EXERCISE DETAILS: How does the data below read from its first line through the line containing "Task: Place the"? Print those lines exactly.

SUPPLIED MATERIAL:
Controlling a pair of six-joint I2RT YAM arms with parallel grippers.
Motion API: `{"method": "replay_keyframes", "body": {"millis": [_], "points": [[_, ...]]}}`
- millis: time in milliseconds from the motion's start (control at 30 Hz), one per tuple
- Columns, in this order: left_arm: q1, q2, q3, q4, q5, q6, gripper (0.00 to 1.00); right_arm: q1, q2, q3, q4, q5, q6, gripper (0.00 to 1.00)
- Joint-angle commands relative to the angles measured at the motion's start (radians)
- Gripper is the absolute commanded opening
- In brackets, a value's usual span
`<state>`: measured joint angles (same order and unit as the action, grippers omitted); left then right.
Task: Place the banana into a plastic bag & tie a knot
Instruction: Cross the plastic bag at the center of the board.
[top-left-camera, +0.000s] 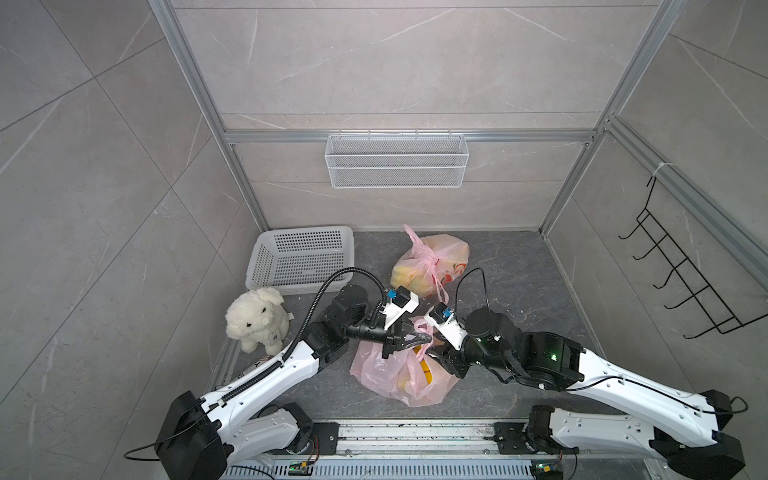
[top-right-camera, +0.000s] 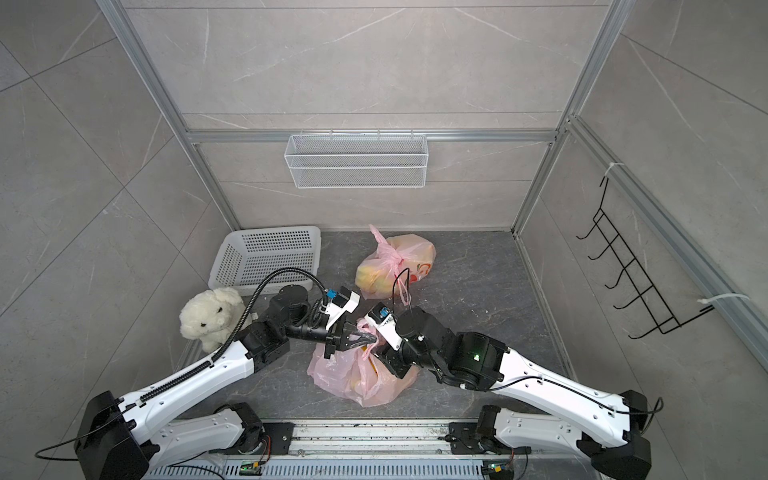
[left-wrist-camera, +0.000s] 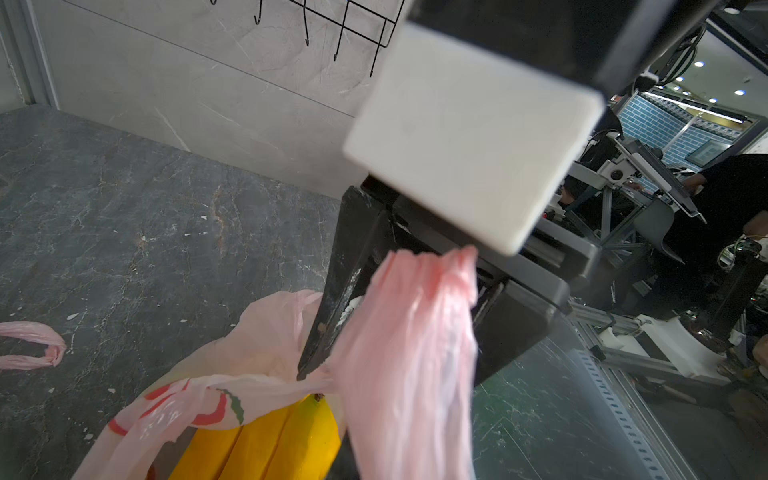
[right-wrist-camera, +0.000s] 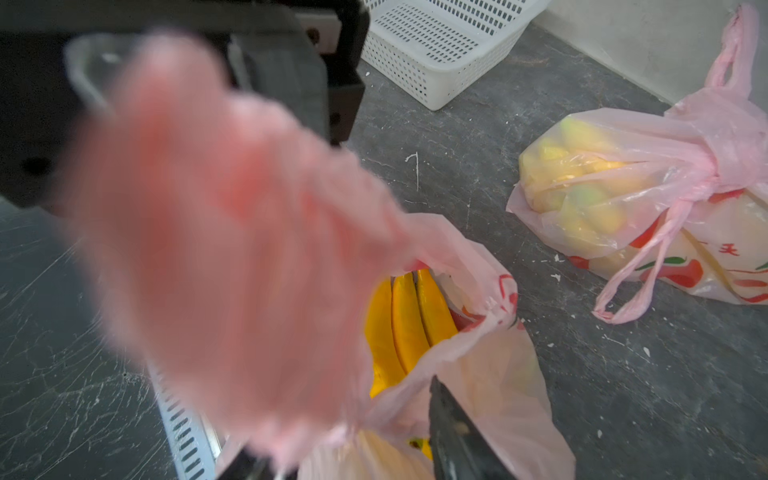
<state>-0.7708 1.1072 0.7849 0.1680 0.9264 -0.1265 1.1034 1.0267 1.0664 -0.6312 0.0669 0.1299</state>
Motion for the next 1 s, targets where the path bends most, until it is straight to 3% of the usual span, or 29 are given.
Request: {"method": "replay_keyframes", "body": {"millis": [0,333,467,800,967], "points": [[-0.011,0.008,0.017,0.053,0.062,0.012,0.0,0.006,0.003,0.032,0.056,-0.007,0.005,0.51],[-0.024,0.01,0.019,0.057,0.058,0.019,0.0,0.006,0.036,0.029,0.083,-0.039,0.019,0.5],[-0.027,0.005,0.017,0.058,0.049,0.025,0.0,0.008,0.033,0.018,0.101,-0.049,0.03,0.45],[-0.026,-0.023,-0.001,0.042,-0.003,0.054,0.0,0.006,-0.011,-0.008,0.087,-0.12,0.037,0.49],[-0.027,-0.026,-0.002,0.042,-0.007,0.058,0.0,0.006,-0.019,-0.013,0.074,-0.125,0.042,0.43]]}}
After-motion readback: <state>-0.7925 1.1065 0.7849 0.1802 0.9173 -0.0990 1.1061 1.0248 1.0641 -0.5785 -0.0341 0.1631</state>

YOUR RESPONSE:
Controlling a pair of six-joint I2RT YAM arms with parallel grippers.
Motion API: `{"method": "replay_keyframes", "body": {"millis": [_], "points": [[_, ...]]}}`
- millis: time in milliseconds from the motion's start (control at 30 Hz), one per tuple
- Columns, in this order: left_arm: q1, q2, q3, q4, q5, q6, gripper (0.00 to 1.00); right_arm: q1, q2, q3, q4, q5, q6, gripper (0.00 to 1.00)
- Joint-angle commands relative to the angles measured at the motion's start (radians)
- Gripper is the absolute commanded opening
- In brackets, a value's usual span
`<state>`: measured joint angles (same order and unit as the action, grippers omitted); left then right.
Task: Place the banana into a plastic bag & tie a knot

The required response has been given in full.